● Records contained in a dataset
********************

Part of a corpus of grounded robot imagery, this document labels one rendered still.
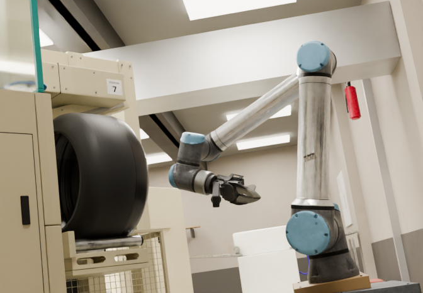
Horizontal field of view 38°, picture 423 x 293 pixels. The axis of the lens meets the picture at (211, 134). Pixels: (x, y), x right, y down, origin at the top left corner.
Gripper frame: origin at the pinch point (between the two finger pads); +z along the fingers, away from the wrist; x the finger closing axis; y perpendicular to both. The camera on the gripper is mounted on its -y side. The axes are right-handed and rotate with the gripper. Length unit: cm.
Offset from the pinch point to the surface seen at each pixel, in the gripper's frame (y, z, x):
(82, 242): -26, -62, 21
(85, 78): 42, -114, -18
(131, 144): 7, -60, -7
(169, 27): 422, -336, 67
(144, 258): -7, -49, 36
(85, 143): -9, -69, -13
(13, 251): -86, -23, -24
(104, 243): -18, -59, 25
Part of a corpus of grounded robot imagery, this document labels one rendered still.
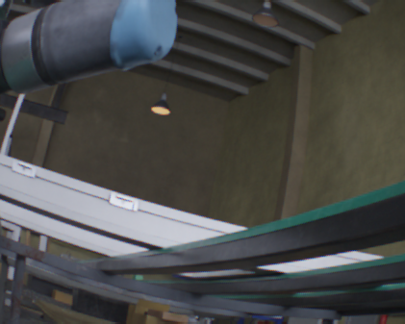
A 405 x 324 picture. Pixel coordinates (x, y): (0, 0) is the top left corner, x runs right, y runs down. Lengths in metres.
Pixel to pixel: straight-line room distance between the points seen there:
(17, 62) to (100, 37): 0.09
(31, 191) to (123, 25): 0.51
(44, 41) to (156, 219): 0.53
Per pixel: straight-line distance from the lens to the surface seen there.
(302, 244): 0.51
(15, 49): 0.51
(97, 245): 1.35
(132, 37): 0.46
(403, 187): 0.40
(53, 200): 0.92
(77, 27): 0.47
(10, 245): 1.37
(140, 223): 0.94
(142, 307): 2.58
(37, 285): 4.37
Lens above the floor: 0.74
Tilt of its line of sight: 16 degrees up
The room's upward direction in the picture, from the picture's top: 12 degrees clockwise
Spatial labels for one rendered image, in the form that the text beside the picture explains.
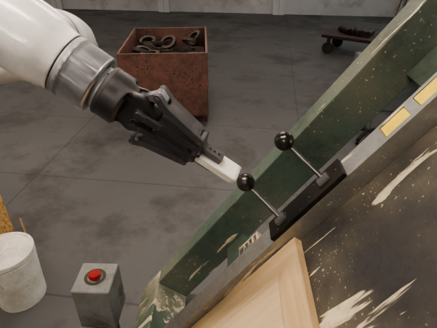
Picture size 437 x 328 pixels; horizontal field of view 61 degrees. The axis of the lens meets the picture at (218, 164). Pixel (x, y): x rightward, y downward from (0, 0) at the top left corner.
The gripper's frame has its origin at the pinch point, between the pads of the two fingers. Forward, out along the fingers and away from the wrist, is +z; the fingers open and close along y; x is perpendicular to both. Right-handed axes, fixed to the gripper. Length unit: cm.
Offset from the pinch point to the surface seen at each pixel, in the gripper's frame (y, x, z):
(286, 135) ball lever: 0.7, -15.4, 9.8
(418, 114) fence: -17.3, -16.7, 21.9
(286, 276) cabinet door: 12.1, 3.6, 23.7
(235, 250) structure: 44, -13, 26
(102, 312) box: 85, 8, 7
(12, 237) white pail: 194, -29, -45
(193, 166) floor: 230, -169, 37
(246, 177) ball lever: 11.8, -10.8, 9.3
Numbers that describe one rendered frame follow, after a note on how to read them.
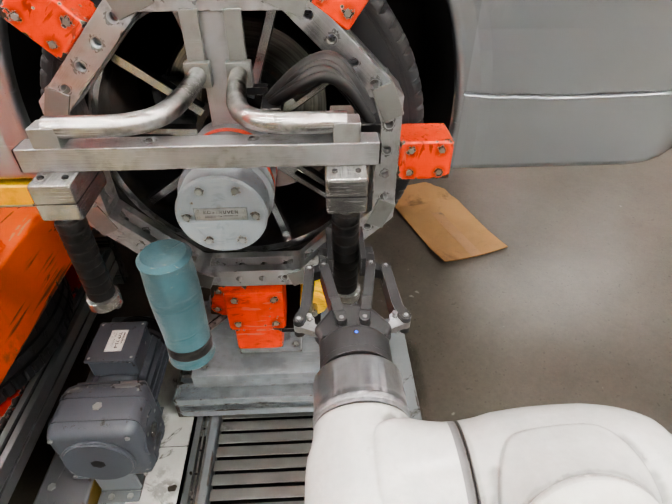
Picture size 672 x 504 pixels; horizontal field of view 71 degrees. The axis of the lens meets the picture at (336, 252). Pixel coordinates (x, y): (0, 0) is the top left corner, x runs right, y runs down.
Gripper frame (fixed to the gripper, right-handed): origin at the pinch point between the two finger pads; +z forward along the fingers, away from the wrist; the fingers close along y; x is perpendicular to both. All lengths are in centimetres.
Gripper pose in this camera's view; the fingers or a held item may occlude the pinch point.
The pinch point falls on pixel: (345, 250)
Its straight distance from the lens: 63.6
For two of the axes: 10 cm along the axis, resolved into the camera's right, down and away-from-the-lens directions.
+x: 0.0, -7.7, -6.3
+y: 10.0, -0.3, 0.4
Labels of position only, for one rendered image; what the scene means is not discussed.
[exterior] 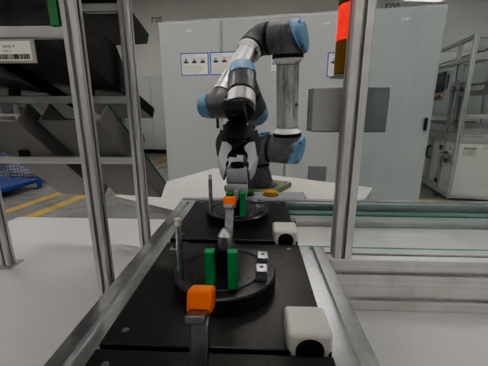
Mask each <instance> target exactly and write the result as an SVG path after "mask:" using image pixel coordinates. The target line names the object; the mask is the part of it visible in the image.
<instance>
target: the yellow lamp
mask: <svg viewBox="0 0 488 366"><path fill-rule="evenodd" d="M345 55H346V38H345V39H341V40H339V41H337V42H336V43H335V62H334V73H333V75H335V74H343V73H344V64H345Z"/></svg>
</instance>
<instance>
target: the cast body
mask: <svg viewBox="0 0 488 366"><path fill-rule="evenodd" d="M226 174H227V184H226V193H227V192H232V196H235V197H236V199H237V200H238V199H239V197H240V192H245V197H247V194H248V167H247V166H244V162H240V161H235V162H231V163H230V166H228V167H227V170H226Z"/></svg>
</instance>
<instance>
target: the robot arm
mask: <svg viewBox="0 0 488 366"><path fill-rule="evenodd" d="M308 50H309V34H308V30H307V26H306V23H305V21H304V20H303V19H302V18H300V17H297V18H292V17H290V18H289V19H283V20H273V21H265V22H262V23H259V24H257V25H255V26H253V27H252V28H251V29H250V30H249V31H248V32H247V33H245V35H244V36H243V37H242V38H241V39H240V40H239V42H238V44H237V51H236V52H235V54H234V56H233V57H232V59H231V60H230V62H229V64H228V66H227V67H226V68H225V70H224V72H223V73H222V75H221V77H220V78H219V80H218V81H217V83H216V85H215V87H214V88H213V89H212V91H211V93H210V94H201V95H200V96H199V97H198V100H197V109H198V112H199V114H200V115H201V116H202V117H204V118H212V119H214V118H227V119H228V121H227V123H226V124H224V125H223V129H224V130H220V133H219V135H218V137H217V138H216V154H217V159H218V165H219V172H220V174H221V177H222V179H223V180H225V178H226V175H227V174H226V170H227V166H228V164H229V161H228V159H229V157H231V158H236V157H237V154H238V155H243V162H244V166H247V167H248V187H268V186H270V185H272V175H271V172H270V170H269V162H270V163H287V164H298V163H300V161H301V159H302V158H303V155H304V151H305V146H306V138H305V137H304V136H301V130H300V129H299V128H298V77H299V63H300V61H302V59H303V58H304V53H306V52H308ZM265 55H272V60H273V61H274V62H275V63H276V66H277V128H276V129H275V130H274V131H273V135H270V132H269V131H264V132H258V130H254V129H256V126H260V125H261V124H263V123H264V122H265V121H266V119H267V118H268V110H267V104H266V102H265V101H264V99H263V97H262V94H261V91H260V88H259V85H258V83H257V81H256V67H255V65H254V63H255V62H256V61H258V60H259V58H260V57H262V56H265Z"/></svg>
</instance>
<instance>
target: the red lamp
mask: <svg viewBox="0 0 488 366"><path fill-rule="evenodd" d="M348 18H349V1H348V2H345V3H343V4H341V5H340V6H339V7H338V21H337V32H336V42H337V41H339V40H341V39H345V38H346V37H347V28H348Z"/></svg>
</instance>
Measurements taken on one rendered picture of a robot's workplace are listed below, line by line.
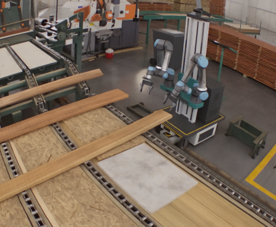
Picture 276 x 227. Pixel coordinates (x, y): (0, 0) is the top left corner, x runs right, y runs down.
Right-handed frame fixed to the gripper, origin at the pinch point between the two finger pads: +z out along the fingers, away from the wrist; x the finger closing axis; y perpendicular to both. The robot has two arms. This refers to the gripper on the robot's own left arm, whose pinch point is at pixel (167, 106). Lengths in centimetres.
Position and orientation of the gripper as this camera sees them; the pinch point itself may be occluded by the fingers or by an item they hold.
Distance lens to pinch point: 287.9
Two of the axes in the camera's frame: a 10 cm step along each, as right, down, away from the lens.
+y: -7.4, -1.4, -6.6
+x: 4.8, 5.8, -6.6
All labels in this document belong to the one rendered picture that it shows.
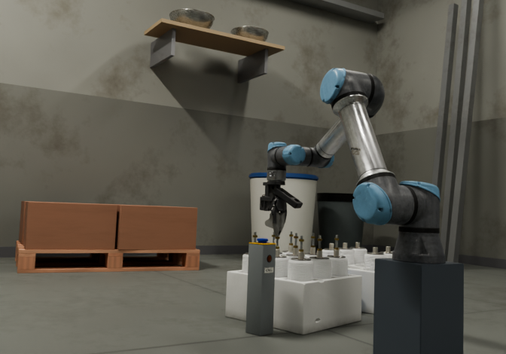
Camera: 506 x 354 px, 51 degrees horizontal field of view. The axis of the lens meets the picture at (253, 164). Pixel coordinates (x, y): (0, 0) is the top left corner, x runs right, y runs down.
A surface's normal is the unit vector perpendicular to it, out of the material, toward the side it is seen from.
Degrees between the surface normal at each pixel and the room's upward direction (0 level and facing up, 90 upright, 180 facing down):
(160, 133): 90
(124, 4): 90
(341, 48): 90
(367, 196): 97
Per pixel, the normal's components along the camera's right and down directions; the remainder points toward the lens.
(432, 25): -0.86, -0.07
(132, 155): 0.52, -0.05
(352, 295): 0.73, -0.03
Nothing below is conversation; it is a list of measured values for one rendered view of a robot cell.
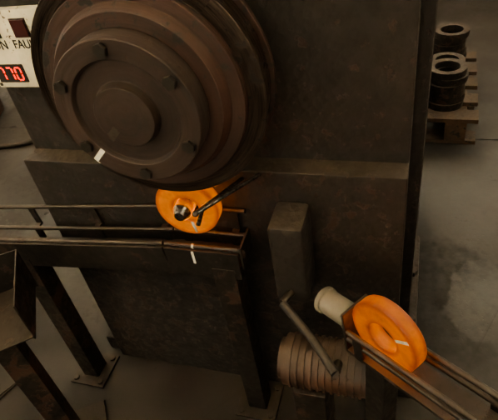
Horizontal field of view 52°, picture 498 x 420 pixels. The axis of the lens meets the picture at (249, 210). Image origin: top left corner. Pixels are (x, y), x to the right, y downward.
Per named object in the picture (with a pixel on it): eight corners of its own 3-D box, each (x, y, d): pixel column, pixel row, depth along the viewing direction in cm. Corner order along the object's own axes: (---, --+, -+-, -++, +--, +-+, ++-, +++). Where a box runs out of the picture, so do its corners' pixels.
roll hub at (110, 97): (240, 103, 86) (163, 188, 105) (102, -10, 79) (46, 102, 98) (230, 121, 82) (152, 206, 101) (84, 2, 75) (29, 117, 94)
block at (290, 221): (286, 269, 131) (276, 197, 116) (316, 272, 129) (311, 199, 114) (276, 301, 123) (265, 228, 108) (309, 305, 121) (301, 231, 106)
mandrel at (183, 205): (199, 178, 127) (194, 164, 124) (215, 178, 125) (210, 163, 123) (173, 224, 114) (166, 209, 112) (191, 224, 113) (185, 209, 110)
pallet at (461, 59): (249, 134, 293) (237, 62, 265) (285, 71, 350) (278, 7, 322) (475, 145, 254) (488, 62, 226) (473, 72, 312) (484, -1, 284)
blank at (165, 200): (149, 176, 117) (143, 185, 114) (209, 170, 111) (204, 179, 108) (175, 226, 126) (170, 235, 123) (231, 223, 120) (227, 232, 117)
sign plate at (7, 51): (6, 83, 123) (-31, 8, 112) (97, 82, 115) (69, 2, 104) (-1, 87, 121) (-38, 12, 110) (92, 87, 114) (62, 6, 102)
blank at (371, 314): (385, 356, 104) (374, 366, 102) (351, 291, 102) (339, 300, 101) (442, 370, 90) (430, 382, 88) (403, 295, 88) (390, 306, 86)
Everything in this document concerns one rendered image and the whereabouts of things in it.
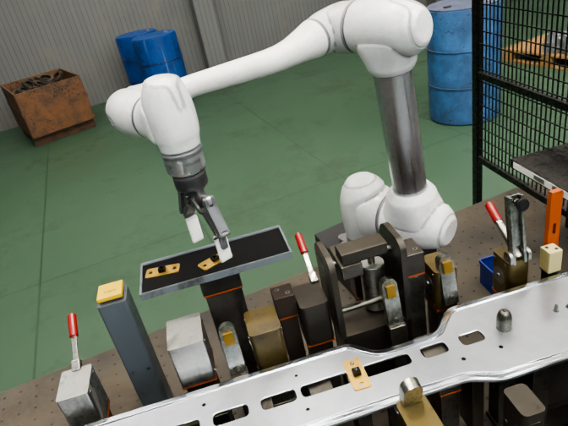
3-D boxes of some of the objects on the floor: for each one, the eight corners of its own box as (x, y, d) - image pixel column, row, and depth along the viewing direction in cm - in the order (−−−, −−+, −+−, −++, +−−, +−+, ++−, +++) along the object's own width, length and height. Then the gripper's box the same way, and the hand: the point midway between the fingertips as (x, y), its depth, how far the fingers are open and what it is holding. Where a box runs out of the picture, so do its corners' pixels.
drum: (460, 132, 450) (457, 11, 401) (415, 116, 504) (408, 7, 455) (517, 111, 467) (521, -8, 418) (468, 97, 521) (466, -9, 472)
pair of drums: (181, 85, 798) (162, 22, 752) (199, 102, 694) (179, 30, 648) (133, 99, 779) (111, 35, 734) (144, 117, 675) (120, 45, 630)
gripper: (150, 164, 121) (175, 239, 131) (200, 191, 103) (226, 276, 113) (177, 153, 125) (199, 226, 135) (231, 177, 106) (253, 260, 117)
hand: (210, 245), depth 123 cm, fingers open, 13 cm apart
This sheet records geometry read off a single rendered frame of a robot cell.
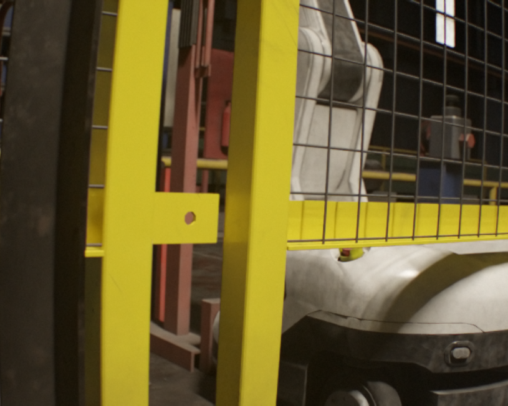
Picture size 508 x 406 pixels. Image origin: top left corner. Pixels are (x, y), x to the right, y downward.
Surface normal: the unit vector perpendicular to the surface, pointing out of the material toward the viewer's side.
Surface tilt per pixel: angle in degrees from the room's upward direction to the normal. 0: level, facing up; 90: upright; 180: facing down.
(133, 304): 90
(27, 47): 90
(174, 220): 90
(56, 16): 90
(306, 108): 104
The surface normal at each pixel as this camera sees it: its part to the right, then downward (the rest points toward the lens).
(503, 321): 0.36, 0.07
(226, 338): -0.79, -0.01
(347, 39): 0.54, -0.35
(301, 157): 0.53, 0.32
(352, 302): -0.63, 0.00
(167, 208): 0.61, 0.07
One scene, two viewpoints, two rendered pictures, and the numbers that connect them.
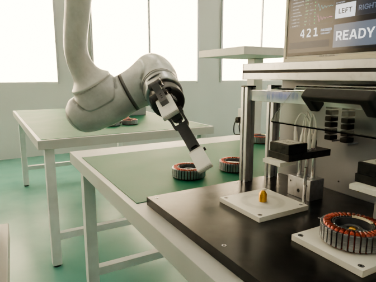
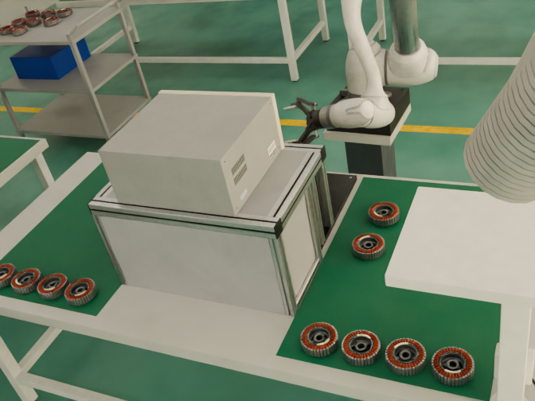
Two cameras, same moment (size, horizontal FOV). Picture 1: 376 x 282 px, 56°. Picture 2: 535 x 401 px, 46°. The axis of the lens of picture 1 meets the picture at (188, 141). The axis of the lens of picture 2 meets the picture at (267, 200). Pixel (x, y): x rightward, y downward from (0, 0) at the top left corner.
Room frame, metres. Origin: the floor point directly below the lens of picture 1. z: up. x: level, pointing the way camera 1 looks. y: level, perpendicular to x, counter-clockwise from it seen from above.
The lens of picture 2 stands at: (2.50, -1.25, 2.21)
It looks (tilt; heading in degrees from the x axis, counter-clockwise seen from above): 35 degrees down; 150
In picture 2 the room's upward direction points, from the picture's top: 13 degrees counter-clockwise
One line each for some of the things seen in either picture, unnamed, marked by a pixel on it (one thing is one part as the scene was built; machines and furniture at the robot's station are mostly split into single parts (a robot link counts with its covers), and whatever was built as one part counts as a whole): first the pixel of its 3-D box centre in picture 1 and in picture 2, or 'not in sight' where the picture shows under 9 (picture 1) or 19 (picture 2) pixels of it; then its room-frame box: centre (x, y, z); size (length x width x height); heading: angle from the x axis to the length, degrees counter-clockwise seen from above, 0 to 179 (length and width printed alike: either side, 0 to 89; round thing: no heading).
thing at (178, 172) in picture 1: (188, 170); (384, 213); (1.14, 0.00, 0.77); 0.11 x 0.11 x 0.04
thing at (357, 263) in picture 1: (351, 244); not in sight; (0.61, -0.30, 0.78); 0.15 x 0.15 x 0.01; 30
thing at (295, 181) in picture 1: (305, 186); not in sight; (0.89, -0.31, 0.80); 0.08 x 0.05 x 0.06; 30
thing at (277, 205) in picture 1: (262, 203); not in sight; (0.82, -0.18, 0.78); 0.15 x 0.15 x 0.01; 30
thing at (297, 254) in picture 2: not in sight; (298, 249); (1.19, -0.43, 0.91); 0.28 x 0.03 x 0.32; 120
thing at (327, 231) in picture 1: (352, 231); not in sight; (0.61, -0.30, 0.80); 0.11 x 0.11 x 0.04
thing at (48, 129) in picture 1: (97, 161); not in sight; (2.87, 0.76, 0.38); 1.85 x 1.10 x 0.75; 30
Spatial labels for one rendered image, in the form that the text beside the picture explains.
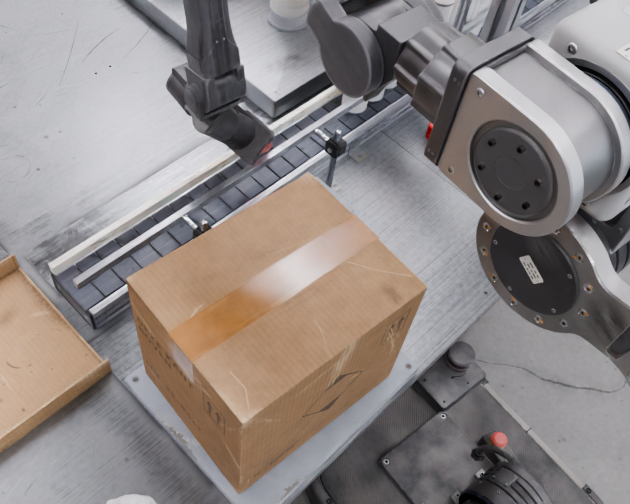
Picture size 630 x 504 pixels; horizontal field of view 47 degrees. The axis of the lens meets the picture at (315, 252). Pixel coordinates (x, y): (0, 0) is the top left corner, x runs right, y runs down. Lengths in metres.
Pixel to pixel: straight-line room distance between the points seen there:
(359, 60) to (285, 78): 0.82
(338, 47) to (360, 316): 0.34
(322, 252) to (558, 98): 0.42
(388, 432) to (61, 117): 1.02
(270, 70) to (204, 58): 0.51
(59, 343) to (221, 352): 0.42
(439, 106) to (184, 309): 0.41
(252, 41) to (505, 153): 1.04
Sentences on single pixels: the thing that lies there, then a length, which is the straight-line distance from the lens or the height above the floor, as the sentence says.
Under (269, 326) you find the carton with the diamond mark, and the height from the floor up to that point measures 1.12.
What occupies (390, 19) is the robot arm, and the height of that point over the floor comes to 1.47.
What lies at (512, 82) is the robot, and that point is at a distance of 0.62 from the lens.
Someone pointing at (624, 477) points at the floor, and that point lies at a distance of 2.24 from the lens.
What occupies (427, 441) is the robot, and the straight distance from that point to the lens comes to 1.79.
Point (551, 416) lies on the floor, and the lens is 2.22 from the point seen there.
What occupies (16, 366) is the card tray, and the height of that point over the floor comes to 0.83.
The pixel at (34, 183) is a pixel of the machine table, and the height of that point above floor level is 0.83.
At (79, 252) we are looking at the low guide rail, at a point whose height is 0.91.
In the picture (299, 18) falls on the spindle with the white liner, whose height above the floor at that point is 0.91.
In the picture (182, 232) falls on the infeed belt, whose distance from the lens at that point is 1.25.
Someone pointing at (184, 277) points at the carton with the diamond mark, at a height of 1.12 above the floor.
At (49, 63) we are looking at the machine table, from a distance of 1.64.
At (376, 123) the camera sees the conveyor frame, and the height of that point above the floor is 0.87.
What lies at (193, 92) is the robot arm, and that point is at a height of 1.16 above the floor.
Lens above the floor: 1.88
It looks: 55 degrees down
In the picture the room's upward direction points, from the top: 10 degrees clockwise
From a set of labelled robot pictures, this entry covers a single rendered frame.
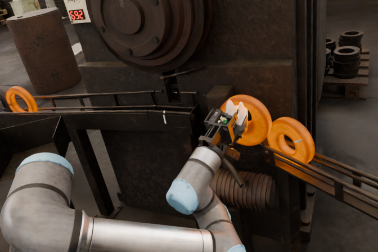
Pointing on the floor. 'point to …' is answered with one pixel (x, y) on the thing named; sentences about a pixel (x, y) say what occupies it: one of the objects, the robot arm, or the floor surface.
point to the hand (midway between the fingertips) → (242, 107)
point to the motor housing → (243, 198)
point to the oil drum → (45, 50)
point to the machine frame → (229, 70)
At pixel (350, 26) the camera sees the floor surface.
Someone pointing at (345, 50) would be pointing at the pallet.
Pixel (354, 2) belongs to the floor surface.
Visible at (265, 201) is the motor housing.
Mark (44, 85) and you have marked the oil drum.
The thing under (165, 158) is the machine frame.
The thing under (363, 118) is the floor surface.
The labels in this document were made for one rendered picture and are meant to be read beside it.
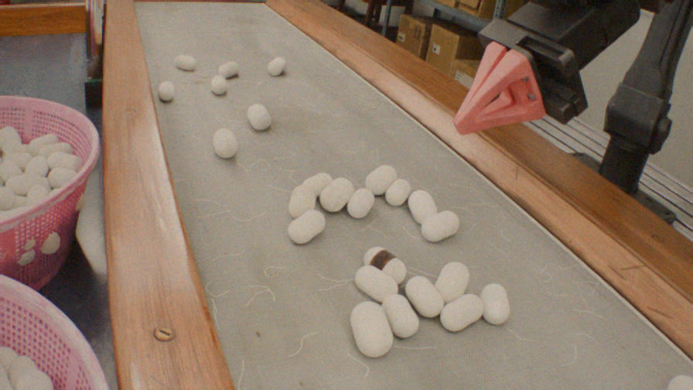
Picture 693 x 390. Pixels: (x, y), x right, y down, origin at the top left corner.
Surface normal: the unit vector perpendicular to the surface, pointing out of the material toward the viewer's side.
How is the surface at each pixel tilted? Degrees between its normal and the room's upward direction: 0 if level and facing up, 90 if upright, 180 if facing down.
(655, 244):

********************

● TASK PROMPT
Print the lines above from the one with "Someone pointing at (624, 477)" through the one with "What lies at (193, 92)", both included, exactly as written and nothing more.

● RESULT
Someone pointing at (624, 477) points at the floor, and that point lies at a distance of 2.24 from the lens.
What occupies (427, 441) is the robot, and the straight distance from that point to the lens comes to 1.79.
Point (551, 416) lies on the floor, and the lens is 2.22 from the point seen there.
What occupies (16, 366) is the card tray, and the height of that point over the floor comes to 0.83.
The pixel at (34, 183) is a pixel of the machine table, and the height of that point above floor level is 0.83.
At (79, 252) we are looking at the low guide rail, at a point whose height is 0.91.
In the picture (299, 18) falls on the spindle with the white liner, whose height above the floor at that point is 0.91.
In the picture (182, 232) falls on the infeed belt, whose distance from the lens at that point is 1.25.
Someone pointing at (184, 277) points at the carton with the diamond mark, at a height of 1.12 above the floor.
At (49, 63) we are looking at the machine table, from a distance of 1.64.
At (376, 123) the camera sees the conveyor frame, and the height of that point above the floor is 0.87.
What lies at (193, 92) is the robot arm, and that point is at a height of 1.16 above the floor.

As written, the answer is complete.